Your Money or Your Health?

I’m sick today. Being sick in the middle of the summer is a double whammy. Eighty-five degrees and sunny with a sore throat should be an oxymoron.

Yesterday I completed an alumni survey sent out by my esteemed business school. It was more or less standard fare: what have you been doing professionally, what kind of responsibilities do you have at your job, how much money do you make, how happy are you? I wonder if the compilation of these results are more for collective voyeurism and one-upmanship (“I’m wealthier than my peers”) than because they give the administration the opportunity to reflect on the curriculum.

Two questions stood out for me. One asked me to rank what is most important to me, from most to least, choosing between things like my health, the well-being of my children, my income, my net worth, time to do stuff outside of work, my involvement in my community, etc. Are they serious? My health and my children’s well-being are in a category by themselves, aren’t they? Are there actually people out there who put those things at the bottom of the list? I’m curious to know.

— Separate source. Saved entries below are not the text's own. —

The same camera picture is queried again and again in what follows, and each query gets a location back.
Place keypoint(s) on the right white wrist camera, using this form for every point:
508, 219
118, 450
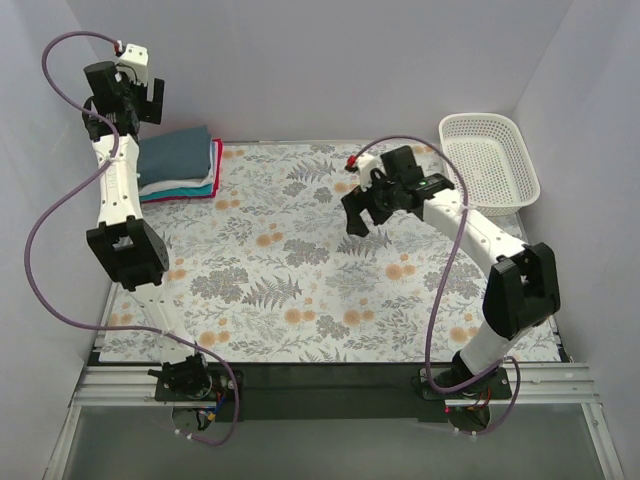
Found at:
363, 165

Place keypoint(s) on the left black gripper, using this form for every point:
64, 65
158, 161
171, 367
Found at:
148, 100

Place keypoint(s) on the aluminium frame rail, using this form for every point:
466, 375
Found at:
541, 383

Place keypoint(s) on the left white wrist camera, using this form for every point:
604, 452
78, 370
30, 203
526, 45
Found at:
133, 60

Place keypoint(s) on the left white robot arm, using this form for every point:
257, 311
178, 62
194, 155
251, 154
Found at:
130, 251

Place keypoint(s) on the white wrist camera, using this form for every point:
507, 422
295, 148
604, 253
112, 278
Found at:
363, 165
133, 60

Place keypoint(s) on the blue grey t shirt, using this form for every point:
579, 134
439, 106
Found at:
153, 152

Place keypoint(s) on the white folded t shirt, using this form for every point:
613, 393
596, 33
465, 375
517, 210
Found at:
209, 182

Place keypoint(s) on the white plastic basket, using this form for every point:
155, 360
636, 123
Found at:
492, 158

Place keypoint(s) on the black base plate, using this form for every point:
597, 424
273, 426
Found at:
308, 391

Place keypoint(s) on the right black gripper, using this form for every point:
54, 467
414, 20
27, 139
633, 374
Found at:
368, 205

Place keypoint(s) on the red folded t shirt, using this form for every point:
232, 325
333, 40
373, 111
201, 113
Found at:
188, 189

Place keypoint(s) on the floral table mat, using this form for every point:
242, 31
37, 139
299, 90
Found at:
266, 272

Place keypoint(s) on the teal folded t shirt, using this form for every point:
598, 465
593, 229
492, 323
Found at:
190, 175

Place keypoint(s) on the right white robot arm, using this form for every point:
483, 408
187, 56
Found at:
522, 289

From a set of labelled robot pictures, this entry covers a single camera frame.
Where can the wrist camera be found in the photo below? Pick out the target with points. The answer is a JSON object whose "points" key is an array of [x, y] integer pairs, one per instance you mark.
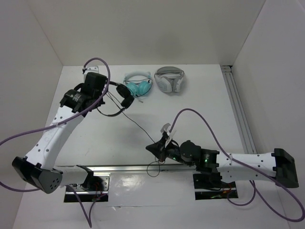
{"points": [[88, 69], [168, 133]]}

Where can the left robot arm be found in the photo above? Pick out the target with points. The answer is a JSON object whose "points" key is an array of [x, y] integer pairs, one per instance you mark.
{"points": [[37, 167]]}

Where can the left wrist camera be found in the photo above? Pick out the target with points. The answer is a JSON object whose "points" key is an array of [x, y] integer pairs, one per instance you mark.
{"points": [[88, 69]]}

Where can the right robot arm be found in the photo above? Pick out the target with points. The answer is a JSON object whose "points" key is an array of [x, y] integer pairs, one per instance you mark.
{"points": [[278, 165]]}

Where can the aluminium rail right side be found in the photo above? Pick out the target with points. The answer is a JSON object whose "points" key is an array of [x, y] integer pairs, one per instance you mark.
{"points": [[238, 110]]}

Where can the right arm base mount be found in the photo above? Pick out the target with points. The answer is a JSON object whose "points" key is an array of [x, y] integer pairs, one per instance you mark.
{"points": [[205, 189]]}

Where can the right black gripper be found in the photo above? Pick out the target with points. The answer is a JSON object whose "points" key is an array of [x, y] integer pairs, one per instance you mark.
{"points": [[158, 150]]}

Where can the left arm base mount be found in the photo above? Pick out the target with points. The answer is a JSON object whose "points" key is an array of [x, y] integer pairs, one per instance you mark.
{"points": [[99, 191]]}

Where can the white grey gaming headset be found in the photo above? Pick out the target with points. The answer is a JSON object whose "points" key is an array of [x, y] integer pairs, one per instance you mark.
{"points": [[169, 79]]}

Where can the teal cat-ear headphones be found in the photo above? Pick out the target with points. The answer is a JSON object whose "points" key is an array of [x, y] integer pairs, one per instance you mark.
{"points": [[141, 87]]}

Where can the aluminium rail front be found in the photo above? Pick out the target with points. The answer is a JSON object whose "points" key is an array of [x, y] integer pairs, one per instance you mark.
{"points": [[143, 169]]}

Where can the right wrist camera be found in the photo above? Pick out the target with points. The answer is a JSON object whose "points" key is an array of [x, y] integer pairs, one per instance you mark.
{"points": [[168, 133]]}

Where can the aluminium rail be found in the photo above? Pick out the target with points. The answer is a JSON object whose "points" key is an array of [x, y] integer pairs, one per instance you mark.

The second surprising question asked what skills most help me in my professional life. The surprise was that the list included both the obvious skills for a business school to care about (analytical thinking, leadership ability) and some surprises (ability to listen, empathy). I suspect that my rank-ordering will be in the “long tail” relative to my peers (I put those “soft skills” high on the list). My question is: if all the alumni came back and said what they really needed most was empathy and listening skills, would that result in an about-face in the business school curriculum? If not, why is HBS asking?